Over the past two decades, the evidence for a continuing build-up of carbon dioxide and other greenhouse gases as a result of human activities has become conclusive. These changes have come about as a combined effect of increases in emissions, such as fossil fuel burning, and decreases in sinks, such as reduced forest cover.

(From the Australian Bureau Of Meteorology) Any changes in the relative mix and atmospheric concentration of greenhouse gases, whether natural or human-induced, will lead to changes in the radiative balance of the atmosphere, and hence the level of greenhouse warming. Calculations with global climate models have drawn clear links between increased concentrations of greenhouse gases and large-scale surface warming and other changes of climate. It seems likely that, through the 21st century, enhanced radiative forcing by increases in these gases will have a significant influence on global climate, including a detectable warming ‘signal’ above and beyond the ‘noise’ of natural variability.

(From the Australian Government Department of Climate Change) Throughout history, the Earth has experienced cold and warm periods, including ice ages and interglacial periods. Over the past million years, these natural climate changes were due to periodic variations in the Earth's orbit that affect the amount of sunlight reaching the surface. Greenhouse gas concentrations changed in concert with the temperature variations and caused about half of the magnitude of the climate changes.

The past 11,000 years is known as the Holocene Warm Period. Over the past 2000 years, regional fluctuations of 1.0-1.5°C have occurred. For example, northern Europe was cold until the 7th century, after which temperatures warmed to a peak, known as the Medieval Warm Period (900-1300 AD).
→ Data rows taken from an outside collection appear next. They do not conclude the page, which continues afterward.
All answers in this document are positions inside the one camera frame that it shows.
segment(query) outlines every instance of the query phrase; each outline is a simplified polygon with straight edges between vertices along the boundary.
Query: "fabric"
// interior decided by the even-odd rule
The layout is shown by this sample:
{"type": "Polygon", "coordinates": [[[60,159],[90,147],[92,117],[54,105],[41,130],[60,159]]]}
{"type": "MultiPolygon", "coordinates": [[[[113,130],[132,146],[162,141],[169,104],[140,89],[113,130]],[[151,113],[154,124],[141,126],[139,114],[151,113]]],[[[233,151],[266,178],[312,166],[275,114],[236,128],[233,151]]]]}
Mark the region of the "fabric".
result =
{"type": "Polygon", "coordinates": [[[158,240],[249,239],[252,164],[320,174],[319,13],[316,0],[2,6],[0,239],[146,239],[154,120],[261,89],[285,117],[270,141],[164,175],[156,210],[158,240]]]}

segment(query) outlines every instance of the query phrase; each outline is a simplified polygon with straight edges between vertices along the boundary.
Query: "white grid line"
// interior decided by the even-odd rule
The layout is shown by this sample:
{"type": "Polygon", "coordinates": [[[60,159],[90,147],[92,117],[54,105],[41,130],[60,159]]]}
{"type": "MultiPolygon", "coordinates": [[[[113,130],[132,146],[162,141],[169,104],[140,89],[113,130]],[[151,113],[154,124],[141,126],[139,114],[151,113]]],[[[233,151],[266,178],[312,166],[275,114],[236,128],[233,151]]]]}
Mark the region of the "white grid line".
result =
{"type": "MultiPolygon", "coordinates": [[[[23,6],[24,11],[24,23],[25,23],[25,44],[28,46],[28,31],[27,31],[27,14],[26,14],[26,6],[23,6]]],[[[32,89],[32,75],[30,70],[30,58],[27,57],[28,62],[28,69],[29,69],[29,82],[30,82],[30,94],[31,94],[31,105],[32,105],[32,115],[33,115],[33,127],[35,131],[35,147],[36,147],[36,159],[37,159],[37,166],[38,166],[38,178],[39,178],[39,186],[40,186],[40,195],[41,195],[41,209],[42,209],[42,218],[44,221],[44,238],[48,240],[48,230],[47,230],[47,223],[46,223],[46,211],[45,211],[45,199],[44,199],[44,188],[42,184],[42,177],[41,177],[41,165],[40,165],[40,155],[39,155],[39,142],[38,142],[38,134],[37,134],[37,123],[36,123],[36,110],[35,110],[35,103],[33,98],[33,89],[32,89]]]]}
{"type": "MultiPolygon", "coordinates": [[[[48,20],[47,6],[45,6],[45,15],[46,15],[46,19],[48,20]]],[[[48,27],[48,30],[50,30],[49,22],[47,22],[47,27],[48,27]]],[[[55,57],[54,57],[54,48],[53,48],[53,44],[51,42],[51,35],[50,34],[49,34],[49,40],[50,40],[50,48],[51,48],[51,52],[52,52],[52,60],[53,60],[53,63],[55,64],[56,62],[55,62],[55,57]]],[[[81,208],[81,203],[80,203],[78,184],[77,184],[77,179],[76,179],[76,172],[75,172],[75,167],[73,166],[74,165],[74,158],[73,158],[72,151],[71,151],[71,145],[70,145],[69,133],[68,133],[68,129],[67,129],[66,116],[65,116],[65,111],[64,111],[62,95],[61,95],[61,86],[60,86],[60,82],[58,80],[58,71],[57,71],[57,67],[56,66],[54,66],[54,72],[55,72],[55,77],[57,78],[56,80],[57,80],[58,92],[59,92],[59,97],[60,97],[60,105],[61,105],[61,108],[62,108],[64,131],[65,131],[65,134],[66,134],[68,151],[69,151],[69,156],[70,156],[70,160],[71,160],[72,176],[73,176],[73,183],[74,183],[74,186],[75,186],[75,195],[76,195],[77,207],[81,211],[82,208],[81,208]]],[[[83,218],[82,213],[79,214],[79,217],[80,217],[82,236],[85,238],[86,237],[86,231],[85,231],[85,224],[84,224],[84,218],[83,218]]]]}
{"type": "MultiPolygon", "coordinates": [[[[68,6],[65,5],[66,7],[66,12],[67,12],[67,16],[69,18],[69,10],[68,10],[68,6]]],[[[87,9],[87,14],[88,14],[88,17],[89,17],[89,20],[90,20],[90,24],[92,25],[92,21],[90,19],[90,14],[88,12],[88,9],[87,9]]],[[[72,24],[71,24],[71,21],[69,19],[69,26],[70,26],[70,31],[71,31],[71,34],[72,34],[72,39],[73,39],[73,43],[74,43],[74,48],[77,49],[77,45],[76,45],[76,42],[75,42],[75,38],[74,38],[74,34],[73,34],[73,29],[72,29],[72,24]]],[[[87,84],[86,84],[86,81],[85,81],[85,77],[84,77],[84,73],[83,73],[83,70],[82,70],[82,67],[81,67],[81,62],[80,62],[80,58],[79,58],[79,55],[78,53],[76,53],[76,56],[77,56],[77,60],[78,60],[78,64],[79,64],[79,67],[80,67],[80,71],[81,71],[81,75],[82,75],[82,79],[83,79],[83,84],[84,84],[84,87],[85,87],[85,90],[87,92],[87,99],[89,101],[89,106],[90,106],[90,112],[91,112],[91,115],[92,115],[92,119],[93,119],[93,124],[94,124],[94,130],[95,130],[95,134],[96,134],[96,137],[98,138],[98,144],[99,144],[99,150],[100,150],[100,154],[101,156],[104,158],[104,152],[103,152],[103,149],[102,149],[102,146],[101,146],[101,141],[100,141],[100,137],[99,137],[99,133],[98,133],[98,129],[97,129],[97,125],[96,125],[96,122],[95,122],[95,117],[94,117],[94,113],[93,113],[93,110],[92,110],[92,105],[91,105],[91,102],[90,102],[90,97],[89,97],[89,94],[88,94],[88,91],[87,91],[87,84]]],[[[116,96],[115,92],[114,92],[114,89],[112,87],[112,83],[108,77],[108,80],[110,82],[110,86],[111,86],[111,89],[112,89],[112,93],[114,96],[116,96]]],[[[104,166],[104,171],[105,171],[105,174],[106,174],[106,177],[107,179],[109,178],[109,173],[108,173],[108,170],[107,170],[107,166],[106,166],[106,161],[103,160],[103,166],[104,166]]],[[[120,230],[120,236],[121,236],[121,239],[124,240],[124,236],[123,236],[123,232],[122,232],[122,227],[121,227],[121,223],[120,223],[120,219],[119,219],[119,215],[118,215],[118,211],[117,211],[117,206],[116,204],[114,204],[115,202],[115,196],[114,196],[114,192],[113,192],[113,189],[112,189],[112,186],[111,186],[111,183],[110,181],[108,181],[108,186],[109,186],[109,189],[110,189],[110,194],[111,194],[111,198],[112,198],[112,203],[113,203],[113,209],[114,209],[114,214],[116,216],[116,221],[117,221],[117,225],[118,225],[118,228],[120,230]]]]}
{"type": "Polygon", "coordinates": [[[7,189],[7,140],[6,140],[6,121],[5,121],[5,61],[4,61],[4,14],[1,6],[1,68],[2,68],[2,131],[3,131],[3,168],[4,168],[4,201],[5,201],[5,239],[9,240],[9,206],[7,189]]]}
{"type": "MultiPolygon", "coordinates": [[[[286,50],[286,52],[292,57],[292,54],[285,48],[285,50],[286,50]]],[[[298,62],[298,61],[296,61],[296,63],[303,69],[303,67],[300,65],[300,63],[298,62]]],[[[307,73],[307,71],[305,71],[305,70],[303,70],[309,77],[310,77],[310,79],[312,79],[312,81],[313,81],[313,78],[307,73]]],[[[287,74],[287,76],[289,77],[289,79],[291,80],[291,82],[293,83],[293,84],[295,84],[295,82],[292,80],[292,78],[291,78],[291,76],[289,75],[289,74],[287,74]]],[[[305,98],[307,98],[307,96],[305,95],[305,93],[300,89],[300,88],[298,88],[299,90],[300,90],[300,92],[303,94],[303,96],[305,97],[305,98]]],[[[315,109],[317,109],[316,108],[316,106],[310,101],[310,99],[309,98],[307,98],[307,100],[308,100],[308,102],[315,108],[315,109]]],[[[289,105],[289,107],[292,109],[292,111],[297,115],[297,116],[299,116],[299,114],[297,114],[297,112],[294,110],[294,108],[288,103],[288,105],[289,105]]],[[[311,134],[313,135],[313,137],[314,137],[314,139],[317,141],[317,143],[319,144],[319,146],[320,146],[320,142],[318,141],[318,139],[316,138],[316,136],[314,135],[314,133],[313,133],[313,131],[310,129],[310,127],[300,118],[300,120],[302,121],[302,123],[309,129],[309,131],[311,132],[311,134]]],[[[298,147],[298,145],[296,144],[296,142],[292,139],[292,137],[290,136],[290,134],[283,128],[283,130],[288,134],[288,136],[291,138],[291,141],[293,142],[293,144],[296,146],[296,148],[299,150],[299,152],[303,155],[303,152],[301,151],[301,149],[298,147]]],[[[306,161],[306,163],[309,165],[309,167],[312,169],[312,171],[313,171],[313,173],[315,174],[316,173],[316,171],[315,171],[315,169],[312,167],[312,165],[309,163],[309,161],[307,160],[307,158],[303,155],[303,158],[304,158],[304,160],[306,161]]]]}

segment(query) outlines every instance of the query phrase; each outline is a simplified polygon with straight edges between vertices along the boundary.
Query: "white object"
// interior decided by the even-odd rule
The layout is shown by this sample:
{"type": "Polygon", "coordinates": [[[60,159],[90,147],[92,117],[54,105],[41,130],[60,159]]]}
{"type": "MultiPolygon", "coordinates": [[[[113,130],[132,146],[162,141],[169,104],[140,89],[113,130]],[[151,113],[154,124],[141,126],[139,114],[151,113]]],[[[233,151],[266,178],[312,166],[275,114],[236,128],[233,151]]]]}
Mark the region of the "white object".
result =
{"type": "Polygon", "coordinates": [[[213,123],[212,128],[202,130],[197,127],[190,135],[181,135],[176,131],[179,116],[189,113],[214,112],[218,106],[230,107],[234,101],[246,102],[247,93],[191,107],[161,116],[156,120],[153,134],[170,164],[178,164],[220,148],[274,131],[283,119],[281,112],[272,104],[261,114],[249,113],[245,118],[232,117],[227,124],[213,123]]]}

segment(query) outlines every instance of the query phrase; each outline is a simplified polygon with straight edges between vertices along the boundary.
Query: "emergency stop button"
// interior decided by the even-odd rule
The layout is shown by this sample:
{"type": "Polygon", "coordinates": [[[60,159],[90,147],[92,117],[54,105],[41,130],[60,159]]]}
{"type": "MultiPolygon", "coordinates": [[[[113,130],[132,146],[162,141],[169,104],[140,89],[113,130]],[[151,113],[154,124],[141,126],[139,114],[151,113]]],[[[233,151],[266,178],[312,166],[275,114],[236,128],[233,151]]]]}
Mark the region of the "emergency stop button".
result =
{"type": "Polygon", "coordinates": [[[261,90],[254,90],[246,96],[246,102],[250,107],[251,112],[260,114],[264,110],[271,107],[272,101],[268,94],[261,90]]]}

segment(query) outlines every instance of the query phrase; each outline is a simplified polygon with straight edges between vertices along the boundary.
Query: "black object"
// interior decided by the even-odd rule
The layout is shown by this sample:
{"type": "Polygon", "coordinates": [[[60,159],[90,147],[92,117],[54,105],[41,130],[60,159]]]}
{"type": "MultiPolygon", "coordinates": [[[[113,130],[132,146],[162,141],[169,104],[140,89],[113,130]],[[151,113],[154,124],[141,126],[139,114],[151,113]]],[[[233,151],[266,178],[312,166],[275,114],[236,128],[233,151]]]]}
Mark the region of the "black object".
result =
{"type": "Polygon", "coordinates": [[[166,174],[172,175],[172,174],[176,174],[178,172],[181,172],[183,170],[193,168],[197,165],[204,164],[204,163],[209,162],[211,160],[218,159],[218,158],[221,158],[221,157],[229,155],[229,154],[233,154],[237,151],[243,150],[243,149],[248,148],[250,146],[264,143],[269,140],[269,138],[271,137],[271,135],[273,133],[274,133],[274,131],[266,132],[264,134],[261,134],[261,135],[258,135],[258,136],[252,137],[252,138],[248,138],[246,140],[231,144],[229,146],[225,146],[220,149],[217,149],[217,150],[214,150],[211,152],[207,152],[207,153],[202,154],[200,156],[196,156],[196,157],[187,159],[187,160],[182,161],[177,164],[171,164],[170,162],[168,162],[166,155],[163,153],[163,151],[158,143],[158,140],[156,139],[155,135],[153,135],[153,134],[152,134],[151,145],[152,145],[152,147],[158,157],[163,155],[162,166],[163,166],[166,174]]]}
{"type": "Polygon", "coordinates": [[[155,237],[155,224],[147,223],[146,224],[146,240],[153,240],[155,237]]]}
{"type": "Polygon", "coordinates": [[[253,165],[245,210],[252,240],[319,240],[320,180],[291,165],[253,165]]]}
Complex natural fluctuations still affect the Earth's surface temperature and climate over long timescales. However, simulations using sophisticated computer-based climate models confirm that global warming during the past 50 years was mainly caused by human activities that have increased atmospheric concentrations of greenhouse gases, while the variations in the Sun's output, aerosols and land use have had smaller impacts.

The current global concentrations of carbon dioxide in the atmosphere (approaching 380 parts per million) are the highest in the last 650,000 years. The rate of increase in carbon dioxide during the industrial era is very likely to have been unprecedented in more than 10,000 years.
Climate models driven by scenarios of greenhouse gas emissions indicate that, over the next century, a global warming of 1.1-6.4 °C will occur.

This rate and magnitude of warming are significant in the context of the past 400,000 years. History has shown us that a warming of 1-2°C can have dramatic consequences. Even the 0.7°C warming in the past 100 years has been associated with increasing heat waves and floods, fewer frosts, more intense droughts, retreat of glaciers and ice sheets, coral bleaching and shifts in ecosystems. A further warming of 1.1-6.4°C could challenge the adaptive capacity of a range of human and natural systems.

(From the United Nations Framework Convention on Climate Change) The average sea level is predicted to rise by 9 to 88 cm by 2100. This would be caused mainly by the thermal expansion of the upper layers of the ocean as they warm, with some contribution from melting glaciers.

Global precipitation is predicted to increase, but at the local level trends are much less certain. By the second half of the 21st century, it is likely that wintertime precipitation in the northern mid- to high latitudes and in Antarctica will rise. For the tropics, models suggest that some land areas will see more precipitation, and others less. Australia, Central American and southern Africa show consistent decreases in winter rainfall.

The frequency and intensity of extreme weather events such as storms and hurricanes are likely to change. With increasing global temperatures the world is likely to experience more hot days and heat waves and fewer frost days and cold spells. Climate models also consistently show extreme precipitation events becoming more frequent over many areas and the risk of drought becoming greater over continental areas in summer. There is also some evidence to show that hurricanes could be more intense (with stronger winds and more rainfall) in some areas.